Beyond Interleaving: Causal Attention Reformulations for Generative Recommender Systems

Generative Recommender Systems (GR) increasingly model user behavior as a sequence generation task by interleaving item and action tokens. While effective, this formulation introduces significant structural and computational inefficiencies: it doubles sequence length, incurs quadratic overhead, and relies on implicit attention to recover the causal relationship between an item and its associated action. Furthermore, interleaving heterogeneous tokens forces the Transformer to disentangle semantically incompatible signals, leading to increased attention noise and reduced representation efficiency.In this work, we propose a principled reformulation of generative recommendation that aligns sequence modeling with underlying causal structures and attention theory. We demonstrate that current interleaving mechanisms act as inefficient proxies for similarity-weighted action pooling. To address this, we introduce two novel architectures that eliminate interleaved dependencies to reduce sequence complexity by 50%: Attention-based Late Fusion for Actions (AttnLFA) and Attention-based Mixed Value Pooling (AttnMVP). These models explicitly encode the $i_n \rightarrow a_n$ causal dependency while preserving the expressive power of Transformer-based sequence modeling.We evaluate our framework on large-scale product recommendation data from a major social network.
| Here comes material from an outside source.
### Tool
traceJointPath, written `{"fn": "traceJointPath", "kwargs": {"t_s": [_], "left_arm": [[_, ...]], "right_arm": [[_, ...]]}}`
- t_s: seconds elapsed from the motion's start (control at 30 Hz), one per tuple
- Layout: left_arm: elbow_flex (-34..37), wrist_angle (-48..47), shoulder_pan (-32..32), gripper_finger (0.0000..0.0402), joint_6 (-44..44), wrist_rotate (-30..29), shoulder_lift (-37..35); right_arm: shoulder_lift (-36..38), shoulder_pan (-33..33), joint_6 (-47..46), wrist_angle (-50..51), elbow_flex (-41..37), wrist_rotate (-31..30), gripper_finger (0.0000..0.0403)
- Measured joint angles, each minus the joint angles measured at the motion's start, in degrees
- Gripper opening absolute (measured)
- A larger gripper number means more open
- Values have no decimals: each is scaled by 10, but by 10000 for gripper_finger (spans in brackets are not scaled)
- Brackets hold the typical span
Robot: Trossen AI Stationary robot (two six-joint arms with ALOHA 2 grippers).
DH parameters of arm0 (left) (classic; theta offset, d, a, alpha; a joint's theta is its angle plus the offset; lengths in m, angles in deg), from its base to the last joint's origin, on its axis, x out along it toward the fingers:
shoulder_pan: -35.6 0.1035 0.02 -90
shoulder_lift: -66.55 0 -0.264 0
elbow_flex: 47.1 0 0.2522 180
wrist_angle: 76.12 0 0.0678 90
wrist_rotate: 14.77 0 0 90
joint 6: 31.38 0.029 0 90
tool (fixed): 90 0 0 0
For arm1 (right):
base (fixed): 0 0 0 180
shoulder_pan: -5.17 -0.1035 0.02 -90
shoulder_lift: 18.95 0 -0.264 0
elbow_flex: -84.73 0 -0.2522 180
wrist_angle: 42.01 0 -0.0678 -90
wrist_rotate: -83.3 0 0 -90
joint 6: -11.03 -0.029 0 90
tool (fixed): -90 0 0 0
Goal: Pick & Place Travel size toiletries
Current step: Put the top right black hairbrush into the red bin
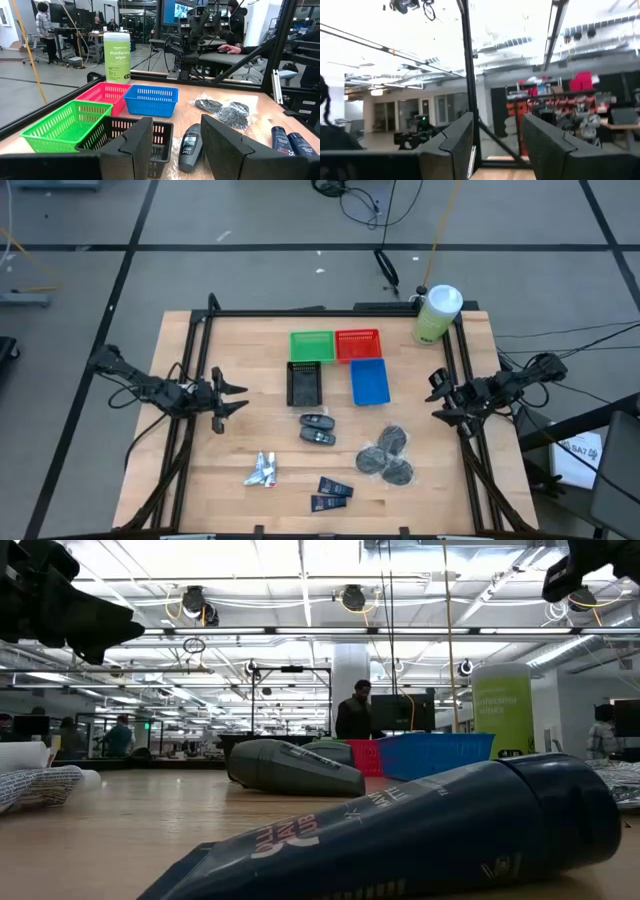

Experimental results show that AttnLFA and AttnMVP consistently outperform interleaved baselines, achieving evaluation loss improvements of 0.29% and 0.80%, and significant gains in Normalized Entropy (NE). Crucially, these performance gains are accompanied by training time reductions of 23% and 12%, respectively. Our findings suggest that explicitly modeling item-action causality provides a superior design paradigm for scalable and efficient generative ranking.

翻译：生成式推荐系统（GR）越来越多地将用户行为建模为序列生成任务，通过交错排列物品和动作标记来实现。尽管有效，这种形式化方法引入了显著的结构和计算低效性：它使序列长度加倍，产生二次方开销，并依赖隐式注意力来恢复物品与其关联动作之间的因果关系。此外，交错异质标记迫使Transformer解耦语义不兼容的信号，导致注意力噪声增加和表示效率降低。本文中，我们提出了一种生成式推荐的原则性重构方法，使序列建模与底层因果结构及注意力理论保持一致。我们证明，当前的交错机制充当了相似性加权动作池化的低效代理。为解决此问题，我们引入了两种新颖架构，它们消除了交错依赖，从而将序列复杂度降低50%：基于注意力的动作后融合（AttnLFA）和基于注意力的混合值池化（AttnMVP）。这些模型显式编码 $i_n \rightarrow a_n$ 因果依赖，同时保留了基于Transformer的序列建模的表达能力。我们在来自主要社交网络的大规模产品推荐数据上评估了我们的框架。实验结果表明，AttnLFA和AttnMVP在评估损失上分别实现了0.29%和0.80%的改进，并在归一化熵（NE）上取得了显著提升。关键的是，这些性能提升伴随着训练时间分别减少23%和12%。我们的研究结果表明，显式建模物品-动作因果关系为可扩展且高效的生成式排序提供了一个更优的设计范式。